黒子がぼんやりと池を眺めていると、先輩がまた唐突に口を開いた。
「うん、決めた」
「なにをですか」
「今日はオレにつき合わせちまったからな。今度はオレが黒子のしたい事に付きあうよ」
言いだされた提案の意味が、咄嗟にはわからず固まる。
今、先輩はなんて?
「ボクの、したいことですか」
「ああ」
いや、そこじゃない。
それもだけど、木吉先輩は「今度は」と言った。
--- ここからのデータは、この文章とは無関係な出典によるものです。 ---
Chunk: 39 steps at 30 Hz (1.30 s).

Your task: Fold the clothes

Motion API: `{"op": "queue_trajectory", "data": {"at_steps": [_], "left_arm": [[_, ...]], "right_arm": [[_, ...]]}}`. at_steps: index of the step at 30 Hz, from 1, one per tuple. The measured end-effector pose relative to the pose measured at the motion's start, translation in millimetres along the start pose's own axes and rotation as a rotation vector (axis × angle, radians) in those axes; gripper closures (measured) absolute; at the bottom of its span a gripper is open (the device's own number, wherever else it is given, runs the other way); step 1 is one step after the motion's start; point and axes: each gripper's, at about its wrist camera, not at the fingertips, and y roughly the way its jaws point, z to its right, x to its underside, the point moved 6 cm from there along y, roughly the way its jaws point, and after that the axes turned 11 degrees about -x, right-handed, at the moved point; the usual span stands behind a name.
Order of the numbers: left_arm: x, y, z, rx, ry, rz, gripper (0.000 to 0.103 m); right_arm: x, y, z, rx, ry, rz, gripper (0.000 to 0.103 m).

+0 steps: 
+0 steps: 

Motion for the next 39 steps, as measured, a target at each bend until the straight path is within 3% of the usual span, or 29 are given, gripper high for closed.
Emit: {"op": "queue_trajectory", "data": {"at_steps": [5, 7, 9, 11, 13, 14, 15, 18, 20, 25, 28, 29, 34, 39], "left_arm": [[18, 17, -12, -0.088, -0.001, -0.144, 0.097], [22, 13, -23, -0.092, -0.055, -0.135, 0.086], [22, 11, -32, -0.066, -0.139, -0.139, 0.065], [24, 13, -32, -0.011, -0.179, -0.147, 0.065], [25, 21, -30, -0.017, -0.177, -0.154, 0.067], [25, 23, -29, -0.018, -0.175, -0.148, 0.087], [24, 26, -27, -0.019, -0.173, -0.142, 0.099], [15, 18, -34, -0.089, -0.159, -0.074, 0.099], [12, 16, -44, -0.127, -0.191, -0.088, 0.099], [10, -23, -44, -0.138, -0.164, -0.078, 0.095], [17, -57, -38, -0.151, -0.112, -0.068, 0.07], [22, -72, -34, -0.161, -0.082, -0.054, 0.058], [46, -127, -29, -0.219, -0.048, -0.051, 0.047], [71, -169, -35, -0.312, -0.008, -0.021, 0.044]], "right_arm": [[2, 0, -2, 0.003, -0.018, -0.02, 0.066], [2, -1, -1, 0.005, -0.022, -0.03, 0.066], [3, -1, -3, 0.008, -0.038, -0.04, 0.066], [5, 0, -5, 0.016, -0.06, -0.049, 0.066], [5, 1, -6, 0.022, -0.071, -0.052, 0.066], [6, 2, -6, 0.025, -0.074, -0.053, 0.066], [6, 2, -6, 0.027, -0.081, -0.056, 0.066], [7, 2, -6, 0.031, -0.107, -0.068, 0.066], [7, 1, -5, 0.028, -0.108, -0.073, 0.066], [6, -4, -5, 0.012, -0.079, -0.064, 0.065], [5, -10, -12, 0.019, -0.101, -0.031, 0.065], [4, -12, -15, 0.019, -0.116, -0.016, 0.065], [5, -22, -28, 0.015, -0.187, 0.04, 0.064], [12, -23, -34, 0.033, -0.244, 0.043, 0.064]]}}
ごく自然に。
それってつまり、またこんな時間が持てるということ。
「ああ。でも、しばらく忙しいから……ウィンターカップ明けかな」
じゃないとリコ達に殺される。言われ、まったくですと頷いてみせる。
ふってわいた次の誘いに動揺する素振りを、必死で抑えながら。

それからまた二人、ならんでぼんやりと池を眺める。無理に話さなくてもいいこの空気が、黒子にはとても心地よかった。
公園で二人きりという絶妙の状況。強引に迫ることだって出来るけど、この穏やかな時間を崩したくなくて。
「あ」
「うん?」
「思いつきました。ボクは、木吉先輩のお宅の南瓜料理が食べてみたいです」
絶品だと言い切った顔があんまりに幸せそうだったから。そう続ければ「そんなことでいいのか?」と頭を撫でられる。
「はい。もしお邪魔でなければ、ですが」
「そんなことはないが、映画でもなんでもいいんだぞ?」
「なら、それでお願いします」
もちろん黒子が単純な理由で言うはずもなく。その言葉の裏には、先輩の家に行くというスペシャルな企画が隠されていたのだ。
「わかった、ばあちゃんに言っておくよ」
「ありがとうございます」
にっこりと微笑みあう黒子と木吉の、その笑顔の意味に違いに気づいているのは、木立から見つめている三人だけだった。

◆◇◆◇◆

ひとしきり休んで話し、風が冷たくなったあたりで最寄りの駅にと向った。
まるで別れるのを惜しむように、いつもよりのんびりと歩く。それでもいつかは駅にと辿りつき。
来てしまえば、ここからは逆方向。
「今日はありがとうな、黒子」
「いえ、ボクも楽しかったです。……本当に」
「うん、オレもだ」
それじゃまた明日と改札のところで別れ、歩み去る背中を見送る。
ホームへの階段にむかい完全に見えなくなったところで、黒子はぐるんと勢いよく振り返った。

「もう出てきてもいいですよ、皆」
声をかけると、背後からわらわらと湧いて出る影。
「なんだ、気づいてたんスか」
「ケーキショップから見え見えでした」
「そうだったのか?」
「馬鹿みたいに食べていた火神くんは気づかなかったでしょうが、君達が入ってきた途端、店内の女性がざわめきましたからね」
「わかってんなら、とっとと声かけろよ、テツ」
「嫌ですよ。どうして折角の先輩との時間を、邪魔されなきゃいけないんですか」
見逃していただけでもありがたいと思ってください、と黒子は冷たく言い放つ。
「まあそのおかげで、ボク達は悪目立ちすることなく楽しめましたから、今回の件は不問にします」
強気で言い放てば、さすがに付き合いが長い青峰は黒子の表情を読み取って。
「なんだよテツ、上機嫌じゃねーか」
なにかあったのか、と聞かれ、黒子は少しばかり得意げに口を開く。
「ええ、首尾よく先輩の家に招待される事になりました」
「なんスか、それ! アイツ、手ぇ早過ぎっしょ」
「そんなんじゃありません。実はですね……」
かくかくしかじかと、黒子は木吉先輩の家を訪ねることとなった経緯を説明する。
二度目のデートが彼の家なんて、なかなかいい感じだとばかり。
「なるほど、手料理っスか」
「さすがテツ、目の付けどころがあざといな」
「そう言われたら、確かに断れねぇっス」
ワイワイと盛り上がる三人を横目に、火神は「ううん」と考え込む。
確かに常識で考えれば黒子の言うとおりだ。だが、なにせ相手はあの木吉先輩だ。一筋縄でいくとは思えない。
「……なんか、嫌な予感がするぜ」
ぼそりと落すひとり言。

火神の野性の勘どおり。
木吉先輩が、南瓜の煮つけの入ったタッパーを手に部室に現れたのは、それから一週間もしないうちだった。